In this paper, we present a novel approach for clip-based key frame extraction. Our framework allows both clips with subtle changes as well as clips containing rapid shot changes, fades and dissolves to be well approximated. We show that creating key frame video abstractions can be achieved by transforming each frame of a video sequence into an eigenspace and then clustering this space using Gaussian Mixture Models (GMMs). An iterative process computes a GMM configuration that best clusters the data based on a maximum likelihood threshold. The image nearest to the centres of each of the GMM components are selected as key frames. Unlike previous work this technique relies on global video clip properties and results show that the key frames extracted give a very good representation of the overall clip content.

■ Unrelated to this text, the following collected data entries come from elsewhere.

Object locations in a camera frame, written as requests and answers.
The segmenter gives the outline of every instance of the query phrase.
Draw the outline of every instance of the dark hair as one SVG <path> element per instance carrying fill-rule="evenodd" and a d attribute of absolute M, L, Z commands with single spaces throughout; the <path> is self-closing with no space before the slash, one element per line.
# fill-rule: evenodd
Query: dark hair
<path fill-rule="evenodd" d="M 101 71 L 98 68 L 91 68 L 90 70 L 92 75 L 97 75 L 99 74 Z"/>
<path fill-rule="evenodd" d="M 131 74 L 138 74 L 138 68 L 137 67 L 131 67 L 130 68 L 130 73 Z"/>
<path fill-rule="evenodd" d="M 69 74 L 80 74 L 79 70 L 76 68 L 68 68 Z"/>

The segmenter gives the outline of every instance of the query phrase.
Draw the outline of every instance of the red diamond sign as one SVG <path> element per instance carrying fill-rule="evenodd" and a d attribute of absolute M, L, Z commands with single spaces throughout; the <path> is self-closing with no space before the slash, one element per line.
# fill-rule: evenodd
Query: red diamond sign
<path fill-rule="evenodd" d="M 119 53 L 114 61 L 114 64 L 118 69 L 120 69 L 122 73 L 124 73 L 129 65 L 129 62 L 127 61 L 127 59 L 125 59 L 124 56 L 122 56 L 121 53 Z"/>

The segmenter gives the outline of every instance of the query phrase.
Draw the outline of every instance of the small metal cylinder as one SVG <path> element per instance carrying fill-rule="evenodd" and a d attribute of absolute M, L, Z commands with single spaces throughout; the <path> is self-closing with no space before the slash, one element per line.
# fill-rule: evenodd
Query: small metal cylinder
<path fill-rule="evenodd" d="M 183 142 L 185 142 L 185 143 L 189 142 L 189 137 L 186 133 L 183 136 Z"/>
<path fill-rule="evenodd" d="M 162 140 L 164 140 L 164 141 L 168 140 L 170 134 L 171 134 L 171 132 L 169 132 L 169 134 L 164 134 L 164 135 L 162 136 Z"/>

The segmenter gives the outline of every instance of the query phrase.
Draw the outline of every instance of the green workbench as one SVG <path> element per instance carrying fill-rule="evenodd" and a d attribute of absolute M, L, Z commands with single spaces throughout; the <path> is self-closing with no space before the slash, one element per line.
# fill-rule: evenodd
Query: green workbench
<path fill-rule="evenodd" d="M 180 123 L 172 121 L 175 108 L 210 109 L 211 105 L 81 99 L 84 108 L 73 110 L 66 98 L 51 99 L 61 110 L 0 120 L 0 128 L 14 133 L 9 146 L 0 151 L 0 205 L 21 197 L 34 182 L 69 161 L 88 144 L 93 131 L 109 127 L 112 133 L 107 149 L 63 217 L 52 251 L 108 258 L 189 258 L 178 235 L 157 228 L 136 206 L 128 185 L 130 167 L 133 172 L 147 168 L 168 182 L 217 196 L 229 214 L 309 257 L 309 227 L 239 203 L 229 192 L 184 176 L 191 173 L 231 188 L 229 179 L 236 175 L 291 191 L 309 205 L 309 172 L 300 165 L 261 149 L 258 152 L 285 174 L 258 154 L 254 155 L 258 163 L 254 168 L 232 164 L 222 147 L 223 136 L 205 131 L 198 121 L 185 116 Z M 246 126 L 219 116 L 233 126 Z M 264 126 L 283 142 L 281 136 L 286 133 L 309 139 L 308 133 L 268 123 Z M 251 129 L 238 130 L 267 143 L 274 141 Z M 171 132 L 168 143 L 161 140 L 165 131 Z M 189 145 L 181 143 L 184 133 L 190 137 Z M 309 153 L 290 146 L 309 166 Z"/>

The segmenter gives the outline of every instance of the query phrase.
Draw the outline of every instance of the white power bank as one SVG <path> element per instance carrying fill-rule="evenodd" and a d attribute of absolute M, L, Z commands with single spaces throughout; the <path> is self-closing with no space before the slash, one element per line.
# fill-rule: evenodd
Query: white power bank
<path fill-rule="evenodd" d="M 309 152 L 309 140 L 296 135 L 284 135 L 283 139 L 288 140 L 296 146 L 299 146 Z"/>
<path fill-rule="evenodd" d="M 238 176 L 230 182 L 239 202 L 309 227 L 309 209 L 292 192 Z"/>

We show that, by using a single threshold, an operator can easily control the number of representative key frames generated. We also demonstrate that clustering in eigen-time space improves the video abstractions in a quantifiable manner and we demonstrate the application of this technique on a database of $307$ clips of wildlife footage containing dissolves, shot changes, fades, pans, zooms and a wide range of animal behaviours.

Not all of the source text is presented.